For Geoffrey Woo, the recession hardly seems to have happened.
While many of his Stanford University classmates can't find a job, the 22-year-old senior has turned down a summer internship at Facebook and is taking a leave of absence from his Stanford master's work to found his own startup.
"A lot of people are saying it's a bubble in Silicon Valley -- I don't care," Woo said. "I know there's a lot of action and if I can ride it the way up, I'll ride it. If there's value to be extracted, I'll extract it."
It's an exciting and lucrative time to be a computer scientist. Computer science graduates received more offers than their accounting counterparts for the first time since 2008, according to the National Association of Colleges and Employers. Meanwhile, veteran engineers are also being recruited heavily by startups and established companies alike.
For talented engineers, the issue is what route to take. Gamble on a startup, hoping it turns into the next Facebook or Groupon? Or take a humdrum position at an established company that may never make you a multi-millionaire, but may finance a comfortable lifestyle including a home, a car, and the ability to start a family and pay for college. The answer depends less on age and experience than on one's appetite for risk and stage in life.
"There's high risk and high reward in a startup," said John Reed, executive director of Robert Half Technology, a recruiting firm. "If you have an equity stake in a company and it goes public or becomes acquired, the financial reward outweighs what you'd get with a corporate job."
Failure is just as likely, if not more so, than a big pay day.
"The fail rate of startups is very high. Their ability to implement their strategic ideas is very difficult," Reed said.
Tom Phelan, 46, gambled once already during the dot-com boom of the 1990s, only to see the value of his stock options evaporate when his startup, myCFO, tanked in 2002. Having worked 100-hour work weeks once in his life, Phelan isn't eager to join another startup, even though he has received several offers, he said.
Phelan declined to specify his salary as a senior engineer at VMware, the Silicon Valley, Calif., virtualization company, but said that engineers with his experience earn between $150,000 and $230,000. Compared to most Americans, Phelan is well-off. He said it doesn't bother him that he never struck it mega-rich, even though he had the chance to join both Cisco and Google pre-IPO.
"I don't want to be rich," Phelan said. "The Google millionaires, great for them. They rolled the dice and got lucky."
Woo's expectations are much higher.
The Facebook internship would have paid more than $20,000 for the summer, Woo said. If he had been pursuing a full-time job after graduation, rather than planning to go back to Stanford to finish his master's degree, he expected to earn between $80,000 and $120,000 a year, which is how much friends of his accepted to work at big companies like Google and Facebook.
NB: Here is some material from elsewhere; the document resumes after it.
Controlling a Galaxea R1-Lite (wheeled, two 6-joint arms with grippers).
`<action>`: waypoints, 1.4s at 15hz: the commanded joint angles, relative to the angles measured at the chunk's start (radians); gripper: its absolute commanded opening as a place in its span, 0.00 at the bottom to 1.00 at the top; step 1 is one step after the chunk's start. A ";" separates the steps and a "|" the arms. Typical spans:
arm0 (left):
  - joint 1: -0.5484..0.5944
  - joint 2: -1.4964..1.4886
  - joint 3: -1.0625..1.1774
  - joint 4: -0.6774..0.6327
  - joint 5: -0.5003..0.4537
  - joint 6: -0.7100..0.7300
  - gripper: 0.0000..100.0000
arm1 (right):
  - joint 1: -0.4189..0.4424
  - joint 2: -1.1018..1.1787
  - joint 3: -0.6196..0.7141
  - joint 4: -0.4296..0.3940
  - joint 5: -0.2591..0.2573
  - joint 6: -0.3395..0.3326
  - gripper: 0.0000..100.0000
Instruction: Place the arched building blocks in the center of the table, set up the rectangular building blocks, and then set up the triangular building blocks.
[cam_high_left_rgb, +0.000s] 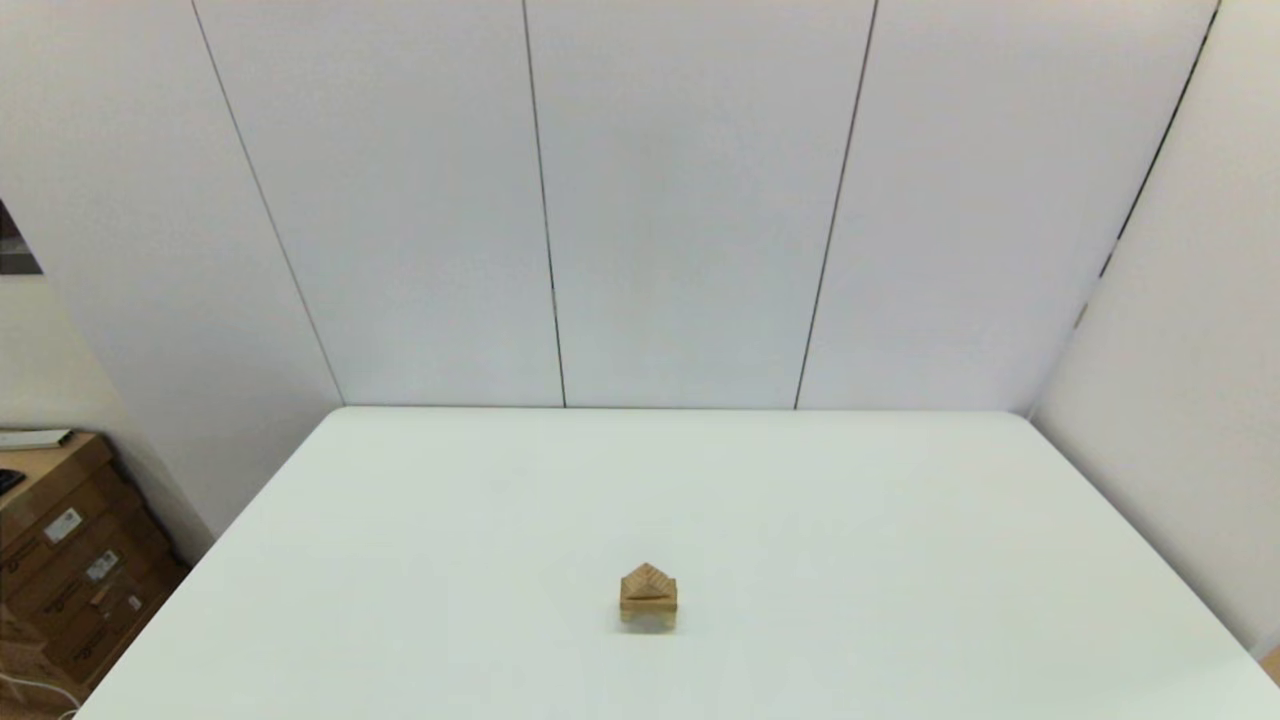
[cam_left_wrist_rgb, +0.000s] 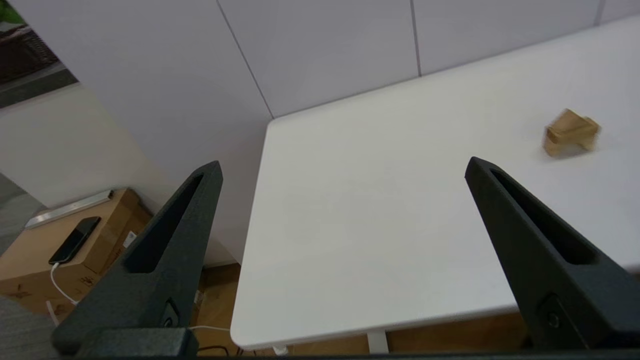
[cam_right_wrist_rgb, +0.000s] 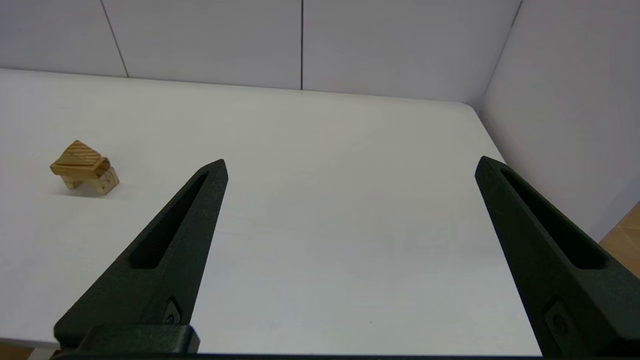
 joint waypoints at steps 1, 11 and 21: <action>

Instead, he's accepted a $170,000 seed investment from the Y-Combinator incubator to build his own business along with two Stanford classmates, one of whom turned down an offer from Google to become an assistant product manager. The company, called Ansible Technologies, wants to advance the location-based mobile services popularized by companies like FourSquare by removing the check-in aspect. Rather than having to manually check in at each location, users will be tracked in real-time on a virtual map that their friends can view.
"One of our bets is that privacy concerns are dropping. We think the 'check-in' is an artifact of technology," Woo said.
With a greater risk, comes a bigger payoff, Woo reasoned.
"If you want to build something real, and make a contribution to the world and, you know, be a big player, you need to do your own thing," he said. He expects to work up to 60 hours a week in an attempt to achieve this dream.
Woo realizes that starting his own company isn't a sure thing, but he's weighed the risk and reward, and has made his decision to go for broke.
"It's a trade-off. A lot of my peers, they want to be conservative," Woo said. "I mean, a Google or a Facebook job is a very well regarded position; no one's going to be, like, 'You screwed up.'"
Phelan hasn't completely ruled out joining another startup, he said. He remains at VMware after eight years because he's still fascinated by the problems he gets to work on in storage I/O control, a tool to streamline the process of accessing data from multiple sources.
For Phelan to join a startup now, though, the company would have to be working on a very compelling problem -- like cloud computing storage -- and have more than 30 employees, a signal that the company has gone through its initial growing pains. He's not deterred by working long hours, he said.
Engineers have to evaluate their career opportunities based on how happy they'll be working on computing problems at a given company rather than how much money they can make, Phelan said. Unlike other, less-volatile sectors, technology workers never have a guarantee that the company they work for today will still be thriving next year.
"If I can continue producing and stay current and fresh and don't become a dinosaur in 20 years, that's all I can ask for," Phelan said.